*WHAT THE TASK ASKS*:
Please return the full listing word for word, leaving out any pictures.

#### DATA SUPPLIED ####

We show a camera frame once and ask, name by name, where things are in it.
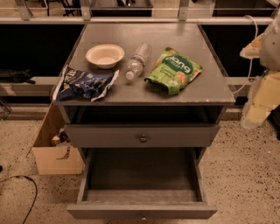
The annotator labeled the metal railing frame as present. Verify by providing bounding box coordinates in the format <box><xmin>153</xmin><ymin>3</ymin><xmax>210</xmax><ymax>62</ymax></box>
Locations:
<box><xmin>0</xmin><ymin>0</ymin><xmax>279</xmax><ymax>25</ymax></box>

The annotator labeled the green snack bag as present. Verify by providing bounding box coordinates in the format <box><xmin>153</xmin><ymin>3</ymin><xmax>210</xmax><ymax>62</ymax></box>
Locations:
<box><xmin>144</xmin><ymin>47</ymin><xmax>203</xmax><ymax>95</ymax></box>

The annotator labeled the black object on ledge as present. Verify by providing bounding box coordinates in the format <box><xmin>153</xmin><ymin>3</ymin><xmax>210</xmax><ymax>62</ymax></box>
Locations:
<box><xmin>0</xmin><ymin>69</ymin><xmax>36</xmax><ymax>84</ymax></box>

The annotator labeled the black floor cable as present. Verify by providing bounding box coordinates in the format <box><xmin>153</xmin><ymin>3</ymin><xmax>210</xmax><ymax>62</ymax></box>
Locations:
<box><xmin>0</xmin><ymin>174</ymin><xmax>39</xmax><ymax>224</ymax></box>

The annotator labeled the open bottom grey drawer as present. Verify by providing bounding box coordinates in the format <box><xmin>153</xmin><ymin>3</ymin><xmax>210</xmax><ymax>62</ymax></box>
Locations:
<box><xmin>67</xmin><ymin>148</ymin><xmax>217</xmax><ymax>220</ymax></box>

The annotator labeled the blue chip bag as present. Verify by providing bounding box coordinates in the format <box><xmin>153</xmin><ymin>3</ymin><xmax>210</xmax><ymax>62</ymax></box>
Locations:
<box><xmin>52</xmin><ymin>65</ymin><xmax>119</xmax><ymax>102</ymax></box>

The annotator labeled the grey wooden drawer cabinet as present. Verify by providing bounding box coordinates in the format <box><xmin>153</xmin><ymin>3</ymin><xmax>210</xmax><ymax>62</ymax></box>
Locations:
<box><xmin>52</xmin><ymin>22</ymin><xmax>236</xmax><ymax>165</ymax></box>

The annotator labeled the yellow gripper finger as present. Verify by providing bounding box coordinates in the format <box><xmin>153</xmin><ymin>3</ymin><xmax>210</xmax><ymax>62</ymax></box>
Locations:
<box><xmin>240</xmin><ymin>33</ymin><xmax>264</xmax><ymax>60</ymax></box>
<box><xmin>241</xmin><ymin>71</ymin><xmax>280</xmax><ymax>130</ymax></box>

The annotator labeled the closed upper grey drawer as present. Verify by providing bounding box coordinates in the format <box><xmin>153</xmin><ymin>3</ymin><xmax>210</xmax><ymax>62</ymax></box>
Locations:
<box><xmin>65</xmin><ymin>124</ymin><xmax>220</xmax><ymax>148</ymax></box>

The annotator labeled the clear plastic water bottle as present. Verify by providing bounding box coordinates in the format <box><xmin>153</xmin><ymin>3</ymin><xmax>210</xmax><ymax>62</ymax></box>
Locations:
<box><xmin>126</xmin><ymin>43</ymin><xmax>152</xmax><ymax>81</ymax></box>

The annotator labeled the white hanging cable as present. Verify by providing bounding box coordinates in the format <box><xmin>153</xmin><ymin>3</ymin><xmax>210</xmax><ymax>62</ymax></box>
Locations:
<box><xmin>232</xmin><ymin>14</ymin><xmax>260</xmax><ymax>95</ymax></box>

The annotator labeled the cardboard box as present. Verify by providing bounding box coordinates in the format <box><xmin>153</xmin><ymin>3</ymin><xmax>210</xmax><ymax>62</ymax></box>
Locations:
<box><xmin>31</xmin><ymin>104</ymin><xmax>84</xmax><ymax>175</ymax></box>

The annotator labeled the white paper bowl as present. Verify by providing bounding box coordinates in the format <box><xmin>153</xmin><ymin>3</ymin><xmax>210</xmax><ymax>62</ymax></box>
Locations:
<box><xmin>86</xmin><ymin>44</ymin><xmax>125</xmax><ymax>69</ymax></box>

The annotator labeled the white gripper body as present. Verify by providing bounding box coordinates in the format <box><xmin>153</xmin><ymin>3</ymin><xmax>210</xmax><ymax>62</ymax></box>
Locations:
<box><xmin>260</xmin><ymin>12</ymin><xmax>280</xmax><ymax>71</ymax></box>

####

*RESULT BELOW*:
We show a camera frame once and ask, name by name, where things are in it.
The annotator labeled the metal railing frame as present. Verify by providing bounding box coordinates in the format <box><xmin>153</xmin><ymin>3</ymin><xmax>210</xmax><ymax>62</ymax></box>
Locations:
<box><xmin>0</xmin><ymin>0</ymin><xmax>279</xmax><ymax>25</ymax></box>

The annotator labeled the green snack bag as present. Verify by providing bounding box coordinates in the format <box><xmin>153</xmin><ymin>3</ymin><xmax>210</xmax><ymax>62</ymax></box>
Locations:
<box><xmin>144</xmin><ymin>47</ymin><xmax>203</xmax><ymax>95</ymax></box>

The annotator labeled the black object on ledge as present. Verify by providing bounding box coordinates in the format <box><xmin>153</xmin><ymin>3</ymin><xmax>210</xmax><ymax>62</ymax></box>
Locations:
<box><xmin>0</xmin><ymin>69</ymin><xmax>36</xmax><ymax>84</ymax></box>

The annotator labeled the black floor cable as present. Verify by providing bounding box coordinates in the format <box><xmin>153</xmin><ymin>3</ymin><xmax>210</xmax><ymax>62</ymax></box>
Locations:
<box><xmin>0</xmin><ymin>174</ymin><xmax>39</xmax><ymax>224</ymax></box>

The annotator labeled the open bottom grey drawer as present. Verify by providing bounding box coordinates in the format <box><xmin>153</xmin><ymin>3</ymin><xmax>210</xmax><ymax>62</ymax></box>
Locations:
<box><xmin>67</xmin><ymin>148</ymin><xmax>217</xmax><ymax>220</ymax></box>

The annotator labeled the blue chip bag as present. Verify by providing bounding box coordinates in the format <box><xmin>153</xmin><ymin>3</ymin><xmax>210</xmax><ymax>62</ymax></box>
Locations:
<box><xmin>52</xmin><ymin>65</ymin><xmax>119</xmax><ymax>102</ymax></box>

The annotator labeled the grey wooden drawer cabinet as present. Verify by providing bounding box coordinates in the format <box><xmin>153</xmin><ymin>3</ymin><xmax>210</xmax><ymax>62</ymax></box>
Locations:
<box><xmin>52</xmin><ymin>22</ymin><xmax>236</xmax><ymax>165</ymax></box>

The annotator labeled the yellow gripper finger as present. Verify by providing bounding box coordinates in the format <box><xmin>153</xmin><ymin>3</ymin><xmax>210</xmax><ymax>62</ymax></box>
Locations:
<box><xmin>240</xmin><ymin>33</ymin><xmax>264</xmax><ymax>60</ymax></box>
<box><xmin>241</xmin><ymin>71</ymin><xmax>280</xmax><ymax>130</ymax></box>

The annotator labeled the closed upper grey drawer as present. Verify by providing bounding box coordinates in the format <box><xmin>153</xmin><ymin>3</ymin><xmax>210</xmax><ymax>62</ymax></box>
Locations:
<box><xmin>65</xmin><ymin>124</ymin><xmax>220</xmax><ymax>148</ymax></box>

The annotator labeled the clear plastic water bottle as present. Verify by providing bounding box coordinates in the format <box><xmin>153</xmin><ymin>3</ymin><xmax>210</xmax><ymax>62</ymax></box>
Locations:
<box><xmin>126</xmin><ymin>43</ymin><xmax>152</xmax><ymax>81</ymax></box>

The annotator labeled the white hanging cable as present. Verify by providing bounding box coordinates in the format <box><xmin>153</xmin><ymin>3</ymin><xmax>210</xmax><ymax>62</ymax></box>
Locations:
<box><xmin>232</xmin><ymin>14</ymin><xmax>260</xmax><ymax>95</ymax></box>

The annotator labeled the cardboard box as present. Verify by providing bounding box coordinates in the format <box><xmin>153</xmin><ymin>3</ymin><xmax>210</xmax><ymax>62</ymax></box>
Locations:
<box><xmin>31</xmin><ymin>104</ymin><xmax>84</xmax><ymax>175</ymax></box>

The annotator labeled the white paper bowl as present. Verify by providing bounding box coordinates in the format <box><xmin>153</xmin><ymin>3</ymin><xmax>210</xmax><ymax>62</ymax></box>
Locations:
<box><xmin>86</xmin><ymin>44</ymin><xmax>125</xmax><ymax>69</ymax></box>

The annotator labeled the white gripper body as present. Verify by providing bounding box coordinates in the format <box><xmin>153</xmin><ymin>3</ymin><xmax>210</xmax><ymax>62</ymax></box>
Locations:
<box><xmin>260</xmin><ymin>12</ymin><xmax>280</xmax><ymax>71</ymax></box>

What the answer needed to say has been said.